• Your assignment: Only one span of the listing below should come back. It runs from the line with "An exercise in" through the line with "Trace the outline of every instance of the microwave", and each of its lines must be reproduced exactly.

(Exercise material begins)

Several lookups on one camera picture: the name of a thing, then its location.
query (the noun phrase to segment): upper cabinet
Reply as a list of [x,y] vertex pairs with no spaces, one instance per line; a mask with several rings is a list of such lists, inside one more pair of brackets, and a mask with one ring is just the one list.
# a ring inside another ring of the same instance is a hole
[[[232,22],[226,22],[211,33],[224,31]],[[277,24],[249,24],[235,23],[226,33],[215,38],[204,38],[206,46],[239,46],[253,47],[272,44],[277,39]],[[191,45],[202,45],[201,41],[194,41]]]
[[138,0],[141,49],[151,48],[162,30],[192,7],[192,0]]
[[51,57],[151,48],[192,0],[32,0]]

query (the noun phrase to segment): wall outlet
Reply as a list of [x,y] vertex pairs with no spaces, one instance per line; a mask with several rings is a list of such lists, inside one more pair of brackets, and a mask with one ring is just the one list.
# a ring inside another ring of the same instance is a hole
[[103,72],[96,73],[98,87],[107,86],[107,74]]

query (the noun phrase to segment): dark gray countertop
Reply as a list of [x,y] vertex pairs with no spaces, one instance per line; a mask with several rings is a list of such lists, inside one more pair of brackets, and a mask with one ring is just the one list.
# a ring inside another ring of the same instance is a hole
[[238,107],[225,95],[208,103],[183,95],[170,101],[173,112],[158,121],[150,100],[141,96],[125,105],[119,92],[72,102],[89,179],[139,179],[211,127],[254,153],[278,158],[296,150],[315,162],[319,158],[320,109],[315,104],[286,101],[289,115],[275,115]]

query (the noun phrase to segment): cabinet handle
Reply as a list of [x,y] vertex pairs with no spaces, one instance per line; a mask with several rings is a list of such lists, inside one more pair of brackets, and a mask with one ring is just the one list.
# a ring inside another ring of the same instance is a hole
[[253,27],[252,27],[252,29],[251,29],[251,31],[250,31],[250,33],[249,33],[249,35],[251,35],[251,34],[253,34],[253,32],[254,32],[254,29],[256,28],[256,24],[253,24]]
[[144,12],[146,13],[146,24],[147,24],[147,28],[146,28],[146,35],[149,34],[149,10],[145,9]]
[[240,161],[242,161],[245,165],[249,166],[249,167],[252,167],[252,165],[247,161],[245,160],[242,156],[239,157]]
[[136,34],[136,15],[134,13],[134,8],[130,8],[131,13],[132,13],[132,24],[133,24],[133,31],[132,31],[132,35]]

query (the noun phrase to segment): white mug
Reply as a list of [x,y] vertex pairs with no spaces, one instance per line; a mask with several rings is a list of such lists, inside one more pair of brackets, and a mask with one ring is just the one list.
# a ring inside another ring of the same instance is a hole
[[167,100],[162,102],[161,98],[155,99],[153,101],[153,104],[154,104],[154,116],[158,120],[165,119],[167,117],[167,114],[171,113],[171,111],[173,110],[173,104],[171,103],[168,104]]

(Exercise material ends)
(Exercise material begins)

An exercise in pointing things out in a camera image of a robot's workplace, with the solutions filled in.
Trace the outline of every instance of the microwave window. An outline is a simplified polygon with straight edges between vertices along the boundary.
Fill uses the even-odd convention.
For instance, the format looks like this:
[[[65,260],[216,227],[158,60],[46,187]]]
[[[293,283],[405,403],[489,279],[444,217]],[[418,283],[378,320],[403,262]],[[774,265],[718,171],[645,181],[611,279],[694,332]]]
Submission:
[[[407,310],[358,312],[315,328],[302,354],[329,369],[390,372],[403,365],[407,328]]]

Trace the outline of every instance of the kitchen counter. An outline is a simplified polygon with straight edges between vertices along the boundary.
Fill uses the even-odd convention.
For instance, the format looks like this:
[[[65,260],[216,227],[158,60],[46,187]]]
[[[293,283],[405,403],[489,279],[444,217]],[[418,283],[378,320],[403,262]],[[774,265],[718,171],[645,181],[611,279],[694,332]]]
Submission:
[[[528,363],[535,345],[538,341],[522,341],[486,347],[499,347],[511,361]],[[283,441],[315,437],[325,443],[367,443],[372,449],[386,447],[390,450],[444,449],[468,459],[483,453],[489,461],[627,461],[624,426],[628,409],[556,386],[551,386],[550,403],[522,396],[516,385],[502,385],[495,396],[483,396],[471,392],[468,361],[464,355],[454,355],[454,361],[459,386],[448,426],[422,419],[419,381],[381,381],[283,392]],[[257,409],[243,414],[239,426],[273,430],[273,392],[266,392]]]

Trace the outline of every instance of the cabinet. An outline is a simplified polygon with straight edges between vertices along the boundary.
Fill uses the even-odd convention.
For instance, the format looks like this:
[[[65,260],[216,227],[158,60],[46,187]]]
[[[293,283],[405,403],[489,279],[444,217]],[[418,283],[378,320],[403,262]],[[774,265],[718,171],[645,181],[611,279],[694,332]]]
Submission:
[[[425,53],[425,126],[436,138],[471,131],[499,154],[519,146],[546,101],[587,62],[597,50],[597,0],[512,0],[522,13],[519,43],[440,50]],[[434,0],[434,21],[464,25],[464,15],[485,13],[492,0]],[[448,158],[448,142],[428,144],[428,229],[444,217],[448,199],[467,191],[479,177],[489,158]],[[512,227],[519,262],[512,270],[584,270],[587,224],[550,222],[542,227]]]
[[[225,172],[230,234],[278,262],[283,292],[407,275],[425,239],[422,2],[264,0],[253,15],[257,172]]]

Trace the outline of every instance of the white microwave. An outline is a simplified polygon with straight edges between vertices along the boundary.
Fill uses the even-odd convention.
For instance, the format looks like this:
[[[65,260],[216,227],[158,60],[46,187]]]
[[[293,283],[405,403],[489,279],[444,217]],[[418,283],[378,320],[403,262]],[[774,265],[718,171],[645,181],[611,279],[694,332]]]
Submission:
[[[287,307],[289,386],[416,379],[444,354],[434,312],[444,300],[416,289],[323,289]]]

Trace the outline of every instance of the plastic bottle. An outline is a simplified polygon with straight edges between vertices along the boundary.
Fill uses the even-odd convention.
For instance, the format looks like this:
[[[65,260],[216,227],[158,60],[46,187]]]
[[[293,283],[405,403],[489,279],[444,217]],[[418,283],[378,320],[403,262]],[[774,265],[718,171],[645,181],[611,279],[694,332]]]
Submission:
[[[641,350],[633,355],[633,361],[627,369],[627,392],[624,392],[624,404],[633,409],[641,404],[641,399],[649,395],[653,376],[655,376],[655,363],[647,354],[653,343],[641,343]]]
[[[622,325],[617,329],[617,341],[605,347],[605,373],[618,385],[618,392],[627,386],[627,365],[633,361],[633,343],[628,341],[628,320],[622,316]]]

(Exercise material ends)

• Result of the task:
An exercise in pointing things out in a camera image of a robot's workplace, with the solutions filled in.
Trace the outline of every instance of the microwave window. An outline is a simplified polygon with straight edges between vertices along the boundary.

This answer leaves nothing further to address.